Israeli ministers advance bill to privatize Kan, shutting down country’s last public broadcaster


 Israeli ministers have moved forward with a controversial bill aimed at privatizing Kan, the country’s last remaining public broadcaster. This bill, if passed, would effectively dismantle the public service broadcaster, shifting its operations into private hands and ending its status as a state-run entity.

The move has sparked significant backlash from media watchdogs, journalists, and civil rights groups, who argue that the privatization of Kan would undermine media pluralism and weaken the country’s media landscape. Kan has been a critical player in offering independent and diverse news coverage, particularly in an era where the media environment in Israel is increasingly dominated by private media conglomerates that are often influenced by political and business interests.

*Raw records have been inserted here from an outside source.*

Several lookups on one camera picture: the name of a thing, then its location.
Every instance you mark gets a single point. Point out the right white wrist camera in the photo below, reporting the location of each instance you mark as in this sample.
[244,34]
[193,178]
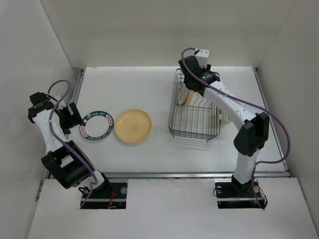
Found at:
[202,56]

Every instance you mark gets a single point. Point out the white dark-blue-rim plate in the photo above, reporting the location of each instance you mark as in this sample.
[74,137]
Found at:
[189,98]
[99,126]

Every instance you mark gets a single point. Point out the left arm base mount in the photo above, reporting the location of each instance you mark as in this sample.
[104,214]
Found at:
[112,198]

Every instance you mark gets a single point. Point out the white cutlery holder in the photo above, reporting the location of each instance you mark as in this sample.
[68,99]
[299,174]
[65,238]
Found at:
[223,119]

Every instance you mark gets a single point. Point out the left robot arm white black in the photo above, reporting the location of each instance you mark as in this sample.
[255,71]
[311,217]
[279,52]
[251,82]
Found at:
[64,159]

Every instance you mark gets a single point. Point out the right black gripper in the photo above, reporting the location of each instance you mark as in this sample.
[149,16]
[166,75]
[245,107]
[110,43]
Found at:
[206,69]

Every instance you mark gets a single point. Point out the white grey-ring flower plate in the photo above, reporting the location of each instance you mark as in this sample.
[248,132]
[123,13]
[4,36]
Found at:
[182,94]

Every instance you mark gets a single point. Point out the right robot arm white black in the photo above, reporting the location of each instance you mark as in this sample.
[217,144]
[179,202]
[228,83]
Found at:
[253,127]

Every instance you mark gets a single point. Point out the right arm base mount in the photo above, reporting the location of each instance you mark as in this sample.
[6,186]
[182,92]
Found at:
[230,196]

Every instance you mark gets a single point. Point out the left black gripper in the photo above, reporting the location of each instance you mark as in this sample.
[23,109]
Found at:
[73,120]

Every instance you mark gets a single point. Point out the yellow bear plate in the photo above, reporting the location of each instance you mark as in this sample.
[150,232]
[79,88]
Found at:
[133,126]

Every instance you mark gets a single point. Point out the grey wire dish rack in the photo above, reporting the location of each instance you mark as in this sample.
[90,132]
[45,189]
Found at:
[198,120]

Supporters of the bill, mainly from the government’s right-wing factions, argue that privatization would allow Kan to become more competitive and financially sustainable, reducing the burden on taxpayers. They claim that the shift would make the broadcaster more efficient and innovative by adopting a more market-driven model.

However, opponents view the bill as a direct attack on media independence. They argue that privatizing Kan would result in a concentration of media ownership, with fewer outlets providing a broad range of views and critical reporting. Many worry that such a move could increase political control over the media and limit the space for dissenting voices, particularly at a time when there are growing concerns about government interference in media freedom in Israel.

If passed, the bill would mark a significant shift in Israel’s media policy, ending the era of publicly funded broadcasters in the country. The move is seen as part of broader efforts by the current government to reshape Israeli media, following a pattern of increasing scrutiny of journalists and independent media outlets that are critical of government actions.